When Bruner’s manufacturers representatives solicit orders for the sale of parts, the sales price is the price negotiated between the representative and the customer, subject to Bruner’s approval. It is very unusual for the sales price to reflect the full factory discount available to manufacturers representatives. To the extent a discount is offered, it is typically a lesser discount off list price. In many cases, no discount is offered, and the sales price is Bruner’s list price. In any case, Bruner invoices and is paid the negotiated sales price, and the representative who solicited the sale receives a 10% commission on the sales price.
We cannot conclude that this information, which is the only evidence relating to the relevance of list prices, lays to rest all genuine issues of material fact regarding the prices at which R.A. Bruner sold the converted property to consumers. The affidavit describes the considerable discretion afforded retailers in setting their resale prices. This discretion is an important part of the system; *499savvy retailers are rewarded with higher “overages” and commissions that reflect their ability to negotiate favorable prices with their customers.
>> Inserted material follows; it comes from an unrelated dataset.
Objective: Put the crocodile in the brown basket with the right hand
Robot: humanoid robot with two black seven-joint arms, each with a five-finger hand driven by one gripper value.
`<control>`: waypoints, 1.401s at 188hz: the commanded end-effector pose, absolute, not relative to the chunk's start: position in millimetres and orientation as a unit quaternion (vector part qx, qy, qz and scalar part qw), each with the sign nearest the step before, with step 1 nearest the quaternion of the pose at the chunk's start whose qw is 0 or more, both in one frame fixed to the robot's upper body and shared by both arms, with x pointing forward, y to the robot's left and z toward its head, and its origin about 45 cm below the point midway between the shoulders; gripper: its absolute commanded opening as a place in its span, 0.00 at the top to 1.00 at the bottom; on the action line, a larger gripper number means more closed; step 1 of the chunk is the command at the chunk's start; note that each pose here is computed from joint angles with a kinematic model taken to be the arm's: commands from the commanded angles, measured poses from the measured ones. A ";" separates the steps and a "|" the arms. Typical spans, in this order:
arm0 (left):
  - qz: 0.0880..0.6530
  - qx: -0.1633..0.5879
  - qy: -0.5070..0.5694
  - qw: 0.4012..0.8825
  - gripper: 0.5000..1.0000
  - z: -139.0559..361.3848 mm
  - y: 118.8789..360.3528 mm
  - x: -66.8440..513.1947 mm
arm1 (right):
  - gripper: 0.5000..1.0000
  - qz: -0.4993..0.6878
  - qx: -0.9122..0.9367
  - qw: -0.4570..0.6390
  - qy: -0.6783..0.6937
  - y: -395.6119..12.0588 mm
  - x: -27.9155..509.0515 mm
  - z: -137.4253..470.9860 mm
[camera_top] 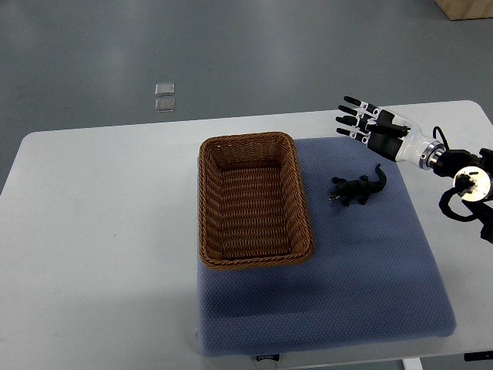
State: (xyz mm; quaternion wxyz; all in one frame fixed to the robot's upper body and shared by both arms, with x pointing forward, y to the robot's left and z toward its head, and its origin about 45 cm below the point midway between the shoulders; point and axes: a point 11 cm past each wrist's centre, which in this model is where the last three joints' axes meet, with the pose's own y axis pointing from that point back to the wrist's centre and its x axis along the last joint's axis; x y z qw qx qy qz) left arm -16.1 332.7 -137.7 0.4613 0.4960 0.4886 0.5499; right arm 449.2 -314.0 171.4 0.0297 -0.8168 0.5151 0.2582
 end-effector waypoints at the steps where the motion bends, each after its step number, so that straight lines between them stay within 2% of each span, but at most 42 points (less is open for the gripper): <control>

This evidence simply does not support the inference that R.A. Bruner typically sold Corporation products at their list prices. Thus, because genuine issues of material fact remain as to the actual prices paid by consumers, we remand for further proceedings and recalculation of the conversion damages.
IV. Conclusion
For the reasons presented above, we vacate the award of $220,498.70 and remand for further proceedings to recalculate Bruner Corporation’s conversion damages. In addition, because genuine issues of material .fact remain as to R.A. Bruner’s knowledge that the goods in question were stolen, we reverse the district court’s decision denying relief on the RICO, WOCCA, and civil conspiracy claims, and we remand for further proceedings on these claims.